Day 15 - Random thoughts about yesterday

 Yesterday (Day 14) turned out relatively okay.  I woke up with a bit more aches and pains than makes me comfortable, so then how I feel mentally goes downhill fast.  I stepped on the scale and it was up.  Another negative first thing in the morning.  It just sort of hung over me, with negative thoughts bombarding me.  I had a whole litany of things I was going to write about, analyze, dissect, etc.  Yet as the day progressed, the unhelpful thoughts settled down and I felt better.
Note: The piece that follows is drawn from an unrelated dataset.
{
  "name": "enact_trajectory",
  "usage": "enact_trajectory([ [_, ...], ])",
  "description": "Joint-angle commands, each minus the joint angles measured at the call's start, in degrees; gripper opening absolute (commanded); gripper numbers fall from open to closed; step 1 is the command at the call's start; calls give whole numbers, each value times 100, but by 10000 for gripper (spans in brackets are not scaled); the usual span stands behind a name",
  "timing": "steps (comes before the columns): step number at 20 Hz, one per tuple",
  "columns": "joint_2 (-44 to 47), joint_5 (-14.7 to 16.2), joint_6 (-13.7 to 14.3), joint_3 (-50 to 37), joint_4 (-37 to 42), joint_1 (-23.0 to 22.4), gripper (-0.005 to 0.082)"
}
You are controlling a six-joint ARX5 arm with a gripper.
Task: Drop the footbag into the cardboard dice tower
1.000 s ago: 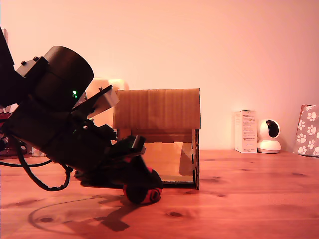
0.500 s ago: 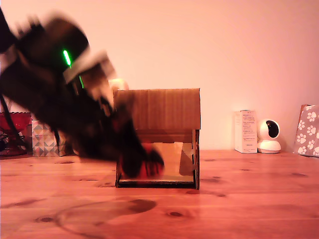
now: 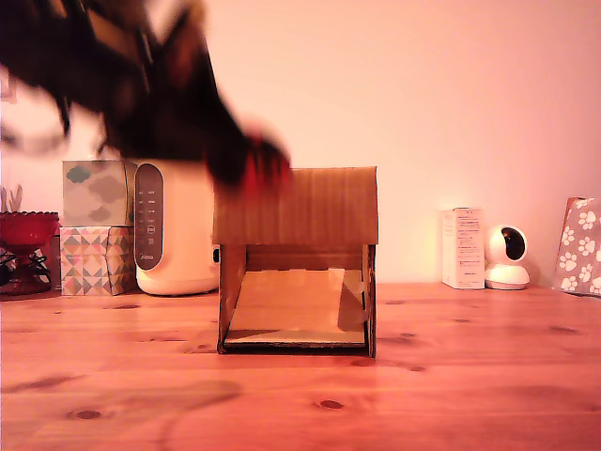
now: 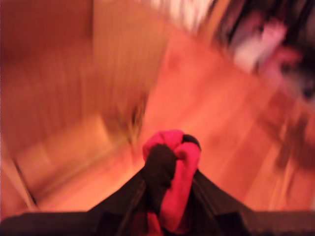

I went to my super duper expensive private pilates class and it was quite helpful, as usual.  Then later in the afternoon I sucked it up in the afternoon heat and took a 30 min walk, listening to a Pahla B podcast, about loving my menopausal body, came home to rest with a bowl of frozen watermelon and played the Sims.  Had a light dinner, and took my mom to a quilt guild meeting.  

I never had the time to journal, though obviously I could have found the time, but as I said, my thoughts sort of fizzled away during the day, as did my physical pain.

It seems impossible to get on top of pain and inflammation.  I don't feel like my food is horrible and anytime I do make a change I feel no different.  I stop drinking tons of wine, you'd think I feel better....nope, nothing, nada.  I've gone to all extremes, I have no clue anymore.  I'm starting to go the supplement route, I'll give it a couple months, but anytime I've tried in the past, once again, I don't feel anything different.

Exercise is also a toughie.  It feels good to exercise, if I don't hurt.  I hurt all the time, and I need to move or I stiffen up.  Sometimes I feel like I have a "stiffening" disease of some sort.  Considering the stretching and massage I get done, I don't feel like I should be as stiff as I am.  I guess that's what autoimmune disease is, but I don't like it and I want to heal it....I can't seem to heal it.  And of course everyone has their suggestions, eat this, don't eat that, do this, see this person, etc.  It's never ending, and frustrating, so I try not to talk about it.  I guess this might be where I vent about it.

BTW,  my fingers are hurting as I type this.

Done for now, just had to get something down as I felt guilty for not writing yesterday.